• _What is expected_:
Locate the lines of the listing below that hold "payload", then copy each of them.

◆ ◆ ◆ ◆ ◆

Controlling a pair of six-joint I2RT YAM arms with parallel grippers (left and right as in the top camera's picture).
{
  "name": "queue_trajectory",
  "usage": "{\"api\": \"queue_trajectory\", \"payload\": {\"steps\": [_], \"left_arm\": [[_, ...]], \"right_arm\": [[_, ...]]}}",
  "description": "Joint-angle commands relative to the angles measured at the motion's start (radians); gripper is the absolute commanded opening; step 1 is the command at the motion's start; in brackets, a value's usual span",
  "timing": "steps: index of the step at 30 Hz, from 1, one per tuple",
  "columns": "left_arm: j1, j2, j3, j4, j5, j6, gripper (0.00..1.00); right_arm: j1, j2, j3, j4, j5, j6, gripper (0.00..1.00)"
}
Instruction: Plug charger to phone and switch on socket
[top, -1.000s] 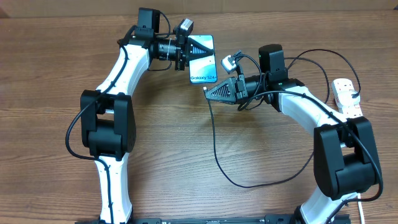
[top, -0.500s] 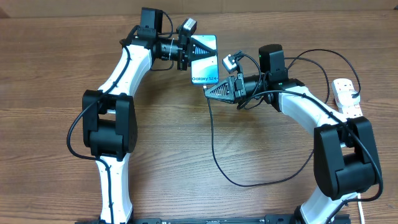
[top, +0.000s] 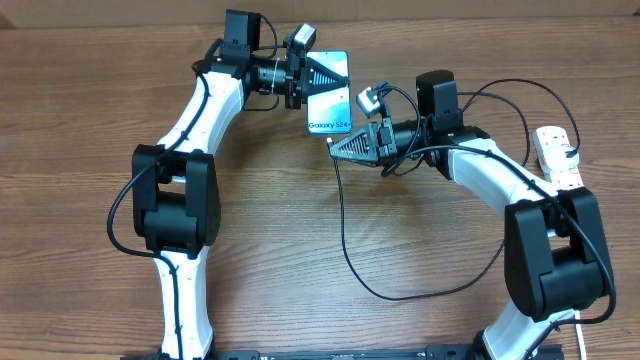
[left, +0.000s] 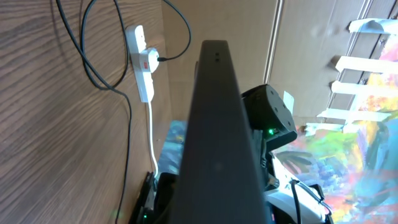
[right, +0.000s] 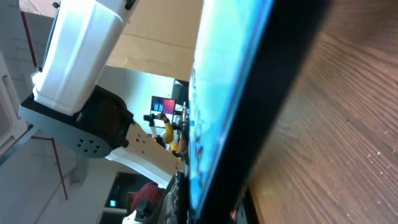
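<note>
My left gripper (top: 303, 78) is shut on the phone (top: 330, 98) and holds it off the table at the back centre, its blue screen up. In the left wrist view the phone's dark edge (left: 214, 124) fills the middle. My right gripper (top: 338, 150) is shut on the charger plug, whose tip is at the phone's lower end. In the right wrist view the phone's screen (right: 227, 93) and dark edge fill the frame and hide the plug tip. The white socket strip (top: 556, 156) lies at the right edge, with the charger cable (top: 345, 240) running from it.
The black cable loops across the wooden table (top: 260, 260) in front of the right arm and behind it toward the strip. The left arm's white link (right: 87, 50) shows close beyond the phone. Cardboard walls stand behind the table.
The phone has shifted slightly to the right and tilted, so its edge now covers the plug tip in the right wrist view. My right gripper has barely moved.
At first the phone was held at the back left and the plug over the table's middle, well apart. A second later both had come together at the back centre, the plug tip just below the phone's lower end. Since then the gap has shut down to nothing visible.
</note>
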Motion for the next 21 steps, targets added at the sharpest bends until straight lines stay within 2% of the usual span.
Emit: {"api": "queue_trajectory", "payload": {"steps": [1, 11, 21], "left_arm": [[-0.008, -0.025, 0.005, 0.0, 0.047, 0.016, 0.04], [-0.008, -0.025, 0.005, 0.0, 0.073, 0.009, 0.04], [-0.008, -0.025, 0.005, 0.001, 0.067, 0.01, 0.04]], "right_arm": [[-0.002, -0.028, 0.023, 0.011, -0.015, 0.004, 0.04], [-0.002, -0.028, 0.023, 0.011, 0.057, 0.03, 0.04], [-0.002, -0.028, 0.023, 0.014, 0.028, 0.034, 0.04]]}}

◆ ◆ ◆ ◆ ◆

• _Answer for this exercise_:
  "usage": "{\"api\": \"queue_trajectory\", \"payload\": {\"steps\": [_], \"left_arm\": [[_, ...]], \"right_arm\": [[_, ...]]}}",
Emit: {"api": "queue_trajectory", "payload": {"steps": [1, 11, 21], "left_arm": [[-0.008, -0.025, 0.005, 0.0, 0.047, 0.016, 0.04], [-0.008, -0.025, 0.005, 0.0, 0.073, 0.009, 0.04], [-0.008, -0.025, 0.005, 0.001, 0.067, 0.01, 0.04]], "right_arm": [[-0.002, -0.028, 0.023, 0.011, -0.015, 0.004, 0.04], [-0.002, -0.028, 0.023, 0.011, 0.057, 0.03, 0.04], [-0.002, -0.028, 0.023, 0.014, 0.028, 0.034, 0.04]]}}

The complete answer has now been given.